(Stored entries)

***

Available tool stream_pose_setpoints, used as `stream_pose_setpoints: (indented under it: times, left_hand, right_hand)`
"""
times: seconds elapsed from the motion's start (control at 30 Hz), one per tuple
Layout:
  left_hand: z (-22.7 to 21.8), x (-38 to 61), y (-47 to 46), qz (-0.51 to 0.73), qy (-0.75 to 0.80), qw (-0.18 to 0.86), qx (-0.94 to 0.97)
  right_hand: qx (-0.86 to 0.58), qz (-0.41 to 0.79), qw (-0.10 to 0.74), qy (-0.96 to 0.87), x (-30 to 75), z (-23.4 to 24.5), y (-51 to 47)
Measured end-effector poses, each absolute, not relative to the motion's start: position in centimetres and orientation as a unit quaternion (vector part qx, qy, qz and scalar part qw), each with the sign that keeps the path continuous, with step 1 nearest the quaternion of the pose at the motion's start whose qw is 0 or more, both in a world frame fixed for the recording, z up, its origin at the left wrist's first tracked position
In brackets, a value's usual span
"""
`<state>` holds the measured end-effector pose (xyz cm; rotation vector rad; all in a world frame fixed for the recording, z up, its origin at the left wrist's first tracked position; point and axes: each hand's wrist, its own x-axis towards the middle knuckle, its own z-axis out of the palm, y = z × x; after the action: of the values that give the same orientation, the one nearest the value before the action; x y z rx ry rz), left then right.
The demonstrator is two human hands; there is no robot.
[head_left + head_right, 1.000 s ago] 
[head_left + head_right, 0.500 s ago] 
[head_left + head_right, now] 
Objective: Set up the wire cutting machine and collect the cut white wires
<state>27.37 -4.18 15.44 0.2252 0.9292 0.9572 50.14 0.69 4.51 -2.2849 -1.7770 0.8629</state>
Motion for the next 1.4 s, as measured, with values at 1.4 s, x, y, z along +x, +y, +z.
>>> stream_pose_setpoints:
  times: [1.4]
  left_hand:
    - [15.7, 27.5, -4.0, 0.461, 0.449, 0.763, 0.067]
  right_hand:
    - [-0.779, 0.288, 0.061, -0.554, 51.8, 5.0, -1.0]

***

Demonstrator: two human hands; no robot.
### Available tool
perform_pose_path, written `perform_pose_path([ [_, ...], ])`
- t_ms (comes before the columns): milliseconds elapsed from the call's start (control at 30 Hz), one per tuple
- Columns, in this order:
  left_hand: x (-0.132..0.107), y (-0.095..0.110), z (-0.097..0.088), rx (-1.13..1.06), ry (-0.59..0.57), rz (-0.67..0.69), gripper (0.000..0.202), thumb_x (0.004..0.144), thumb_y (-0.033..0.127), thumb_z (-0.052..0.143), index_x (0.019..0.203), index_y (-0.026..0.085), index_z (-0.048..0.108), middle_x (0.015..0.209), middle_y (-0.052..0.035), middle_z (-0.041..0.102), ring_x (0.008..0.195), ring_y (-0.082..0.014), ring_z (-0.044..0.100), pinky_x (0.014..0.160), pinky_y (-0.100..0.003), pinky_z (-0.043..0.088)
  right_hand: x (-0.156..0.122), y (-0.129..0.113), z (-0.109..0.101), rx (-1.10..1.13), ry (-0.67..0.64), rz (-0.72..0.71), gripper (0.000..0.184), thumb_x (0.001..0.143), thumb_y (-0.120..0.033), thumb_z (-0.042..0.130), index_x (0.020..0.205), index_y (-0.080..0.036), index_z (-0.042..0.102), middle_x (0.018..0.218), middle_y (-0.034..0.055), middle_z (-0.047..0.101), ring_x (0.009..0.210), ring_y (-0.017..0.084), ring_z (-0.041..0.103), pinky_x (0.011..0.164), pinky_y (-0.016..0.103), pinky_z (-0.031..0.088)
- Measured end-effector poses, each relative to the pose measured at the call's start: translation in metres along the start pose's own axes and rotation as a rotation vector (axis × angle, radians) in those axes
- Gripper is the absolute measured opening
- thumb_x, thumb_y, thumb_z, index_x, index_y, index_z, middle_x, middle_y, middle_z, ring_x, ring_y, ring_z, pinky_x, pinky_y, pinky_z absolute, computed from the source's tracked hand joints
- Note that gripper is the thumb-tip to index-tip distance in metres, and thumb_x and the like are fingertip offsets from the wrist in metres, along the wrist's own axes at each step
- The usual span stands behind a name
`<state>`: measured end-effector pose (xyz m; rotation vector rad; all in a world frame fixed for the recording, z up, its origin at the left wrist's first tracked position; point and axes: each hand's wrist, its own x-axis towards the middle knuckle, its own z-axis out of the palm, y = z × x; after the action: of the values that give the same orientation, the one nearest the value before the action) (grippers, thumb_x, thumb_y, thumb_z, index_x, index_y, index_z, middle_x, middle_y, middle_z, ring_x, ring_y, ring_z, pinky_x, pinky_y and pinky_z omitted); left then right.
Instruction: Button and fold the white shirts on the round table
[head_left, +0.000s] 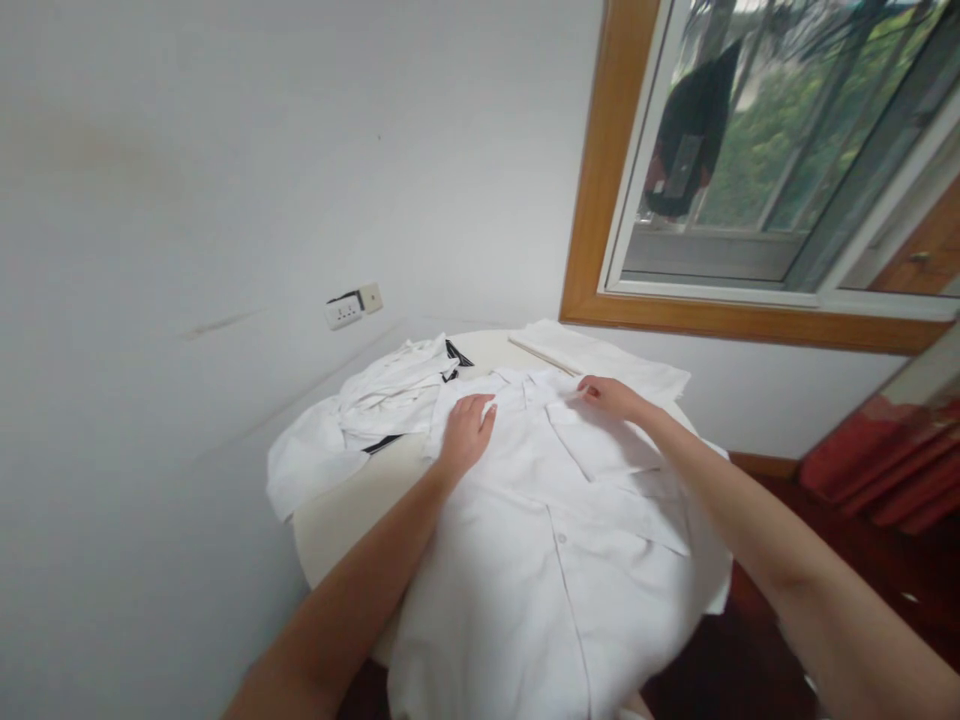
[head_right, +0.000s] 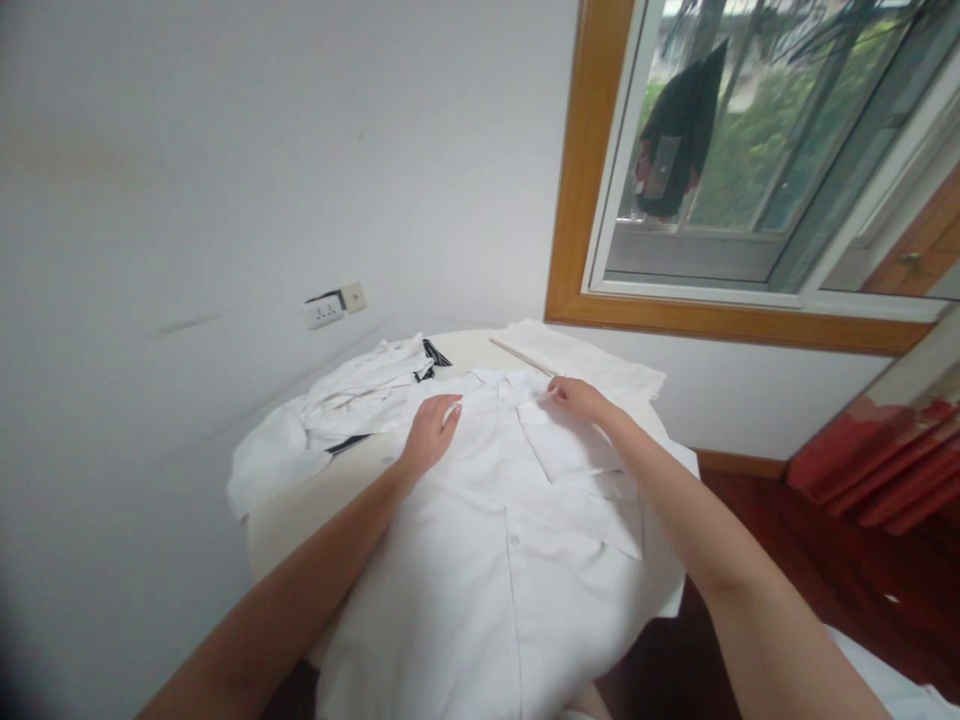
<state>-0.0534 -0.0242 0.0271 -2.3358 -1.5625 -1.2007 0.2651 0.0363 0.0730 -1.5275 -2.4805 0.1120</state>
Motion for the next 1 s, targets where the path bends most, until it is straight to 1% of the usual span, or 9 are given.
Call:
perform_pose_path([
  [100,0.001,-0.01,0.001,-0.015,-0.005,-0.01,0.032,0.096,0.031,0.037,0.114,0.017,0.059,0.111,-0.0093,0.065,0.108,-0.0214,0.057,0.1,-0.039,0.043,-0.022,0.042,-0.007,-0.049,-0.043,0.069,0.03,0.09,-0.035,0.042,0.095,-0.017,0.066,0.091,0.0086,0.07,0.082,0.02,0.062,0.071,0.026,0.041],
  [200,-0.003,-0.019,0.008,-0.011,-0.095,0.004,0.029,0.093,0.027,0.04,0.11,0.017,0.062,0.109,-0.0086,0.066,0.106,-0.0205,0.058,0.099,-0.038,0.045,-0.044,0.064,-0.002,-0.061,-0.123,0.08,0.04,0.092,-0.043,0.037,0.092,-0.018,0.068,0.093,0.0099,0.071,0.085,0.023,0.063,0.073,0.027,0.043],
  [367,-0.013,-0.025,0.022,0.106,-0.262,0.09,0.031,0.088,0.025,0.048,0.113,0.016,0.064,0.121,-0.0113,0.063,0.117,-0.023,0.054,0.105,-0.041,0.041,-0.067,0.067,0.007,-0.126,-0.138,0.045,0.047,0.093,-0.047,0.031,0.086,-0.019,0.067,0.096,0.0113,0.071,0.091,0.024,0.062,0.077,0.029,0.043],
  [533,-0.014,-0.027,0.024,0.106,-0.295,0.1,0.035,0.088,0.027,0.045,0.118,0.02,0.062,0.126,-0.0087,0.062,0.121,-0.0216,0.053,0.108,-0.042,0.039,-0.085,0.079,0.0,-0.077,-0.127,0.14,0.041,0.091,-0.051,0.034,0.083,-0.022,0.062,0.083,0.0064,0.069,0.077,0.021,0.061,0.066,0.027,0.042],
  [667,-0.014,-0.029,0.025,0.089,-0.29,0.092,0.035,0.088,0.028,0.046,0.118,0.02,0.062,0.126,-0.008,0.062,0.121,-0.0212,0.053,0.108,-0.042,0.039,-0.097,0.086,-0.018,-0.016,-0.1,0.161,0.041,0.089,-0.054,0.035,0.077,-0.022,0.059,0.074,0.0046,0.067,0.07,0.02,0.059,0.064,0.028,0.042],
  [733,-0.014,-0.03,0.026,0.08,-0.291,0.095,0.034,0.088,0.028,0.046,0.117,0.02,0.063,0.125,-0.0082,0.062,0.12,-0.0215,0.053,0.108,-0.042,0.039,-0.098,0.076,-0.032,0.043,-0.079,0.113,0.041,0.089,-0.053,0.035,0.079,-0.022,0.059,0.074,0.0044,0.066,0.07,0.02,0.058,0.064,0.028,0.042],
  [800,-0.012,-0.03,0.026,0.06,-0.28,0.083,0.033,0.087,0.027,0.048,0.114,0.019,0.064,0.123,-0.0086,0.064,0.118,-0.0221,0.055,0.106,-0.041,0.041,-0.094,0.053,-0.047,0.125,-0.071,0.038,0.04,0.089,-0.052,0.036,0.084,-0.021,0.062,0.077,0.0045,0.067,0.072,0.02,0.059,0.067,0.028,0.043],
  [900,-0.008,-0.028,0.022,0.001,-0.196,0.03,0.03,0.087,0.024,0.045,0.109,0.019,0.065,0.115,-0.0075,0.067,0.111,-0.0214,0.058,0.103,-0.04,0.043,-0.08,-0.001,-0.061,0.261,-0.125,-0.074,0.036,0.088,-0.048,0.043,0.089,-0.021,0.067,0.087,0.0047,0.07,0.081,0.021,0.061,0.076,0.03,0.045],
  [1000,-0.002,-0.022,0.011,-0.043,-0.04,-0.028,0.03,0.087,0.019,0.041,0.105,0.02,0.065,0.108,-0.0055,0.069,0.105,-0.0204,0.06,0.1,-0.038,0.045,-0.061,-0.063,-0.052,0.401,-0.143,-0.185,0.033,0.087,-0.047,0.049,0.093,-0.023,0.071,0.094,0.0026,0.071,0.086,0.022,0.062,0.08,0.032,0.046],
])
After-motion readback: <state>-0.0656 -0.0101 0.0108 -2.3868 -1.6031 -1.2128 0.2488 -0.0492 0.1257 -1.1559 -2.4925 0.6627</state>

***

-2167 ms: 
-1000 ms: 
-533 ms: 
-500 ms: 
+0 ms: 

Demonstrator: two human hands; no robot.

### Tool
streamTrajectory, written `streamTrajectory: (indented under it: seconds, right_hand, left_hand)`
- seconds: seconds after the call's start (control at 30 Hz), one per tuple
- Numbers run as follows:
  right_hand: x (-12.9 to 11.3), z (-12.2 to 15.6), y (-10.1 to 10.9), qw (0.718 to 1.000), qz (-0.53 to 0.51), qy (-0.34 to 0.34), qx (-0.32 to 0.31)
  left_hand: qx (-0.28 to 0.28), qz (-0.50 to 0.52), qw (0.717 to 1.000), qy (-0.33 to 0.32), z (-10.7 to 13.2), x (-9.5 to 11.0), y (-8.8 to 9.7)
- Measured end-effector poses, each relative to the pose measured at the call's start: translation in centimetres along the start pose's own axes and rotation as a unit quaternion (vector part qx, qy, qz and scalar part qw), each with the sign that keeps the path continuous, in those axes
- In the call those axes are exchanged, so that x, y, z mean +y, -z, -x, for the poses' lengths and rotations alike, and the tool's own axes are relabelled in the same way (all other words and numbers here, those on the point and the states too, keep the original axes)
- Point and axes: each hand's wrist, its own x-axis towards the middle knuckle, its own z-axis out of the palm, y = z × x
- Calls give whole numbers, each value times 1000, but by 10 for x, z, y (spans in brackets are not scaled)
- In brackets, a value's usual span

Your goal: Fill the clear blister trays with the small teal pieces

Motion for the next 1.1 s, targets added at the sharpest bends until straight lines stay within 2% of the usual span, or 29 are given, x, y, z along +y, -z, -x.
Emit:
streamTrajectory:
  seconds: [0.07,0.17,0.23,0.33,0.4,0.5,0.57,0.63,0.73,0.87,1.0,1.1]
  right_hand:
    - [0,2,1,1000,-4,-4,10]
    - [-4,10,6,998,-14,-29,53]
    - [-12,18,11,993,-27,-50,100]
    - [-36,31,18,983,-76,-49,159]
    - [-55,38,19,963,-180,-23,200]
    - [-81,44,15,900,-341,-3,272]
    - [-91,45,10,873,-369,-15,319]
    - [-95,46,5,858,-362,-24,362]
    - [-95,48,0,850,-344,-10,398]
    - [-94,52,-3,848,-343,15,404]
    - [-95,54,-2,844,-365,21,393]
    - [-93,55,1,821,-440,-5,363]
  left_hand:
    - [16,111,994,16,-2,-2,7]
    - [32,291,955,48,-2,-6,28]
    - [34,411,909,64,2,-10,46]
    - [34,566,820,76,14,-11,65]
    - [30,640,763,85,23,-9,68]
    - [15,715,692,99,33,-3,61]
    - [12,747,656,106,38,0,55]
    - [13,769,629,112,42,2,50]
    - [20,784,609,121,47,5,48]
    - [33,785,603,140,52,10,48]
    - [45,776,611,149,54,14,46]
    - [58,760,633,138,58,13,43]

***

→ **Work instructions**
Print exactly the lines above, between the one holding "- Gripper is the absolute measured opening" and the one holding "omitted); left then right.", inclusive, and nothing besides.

→ **Expected answer**
- Gripper is the absolute measured opening
- thumb_x, thumb_y, thumb_z, index_x, index_y, index_z, middle_x, middle_y, middle_z, ring_x, ring_y, ring_z, pinky_x, pinky_y, pinky_z absolute, computed from the source's tracked hand joints
- Note that gripper is the thumb-tip to index-tip distance in metres, and thumb_x and the like are fingertip offsets from the wrist in metres, along the wrist's own axes at each step
- The usual span stands behind a name
`<state>`: measured end-effector pose (xyz m; rotation vector rad; all in a world frame fixed for the recording, z up, its origin at the left wrist's first tracked position; point and axes: each hand's wrist, its own x-axis towards the middle knuckle, its own z-axis out of the palm, y = z × x; after the action: of the values that give the same orientation, the one nearest the value before the action) (grippers, thumb_x, thumb_y, thumb_z, index_x, index_y, index_z, middle_x, middle_y, middle_z, ring_x, ring_y, ring_z, pinky_x, pinky_y and pinky_z omitted); left then right.

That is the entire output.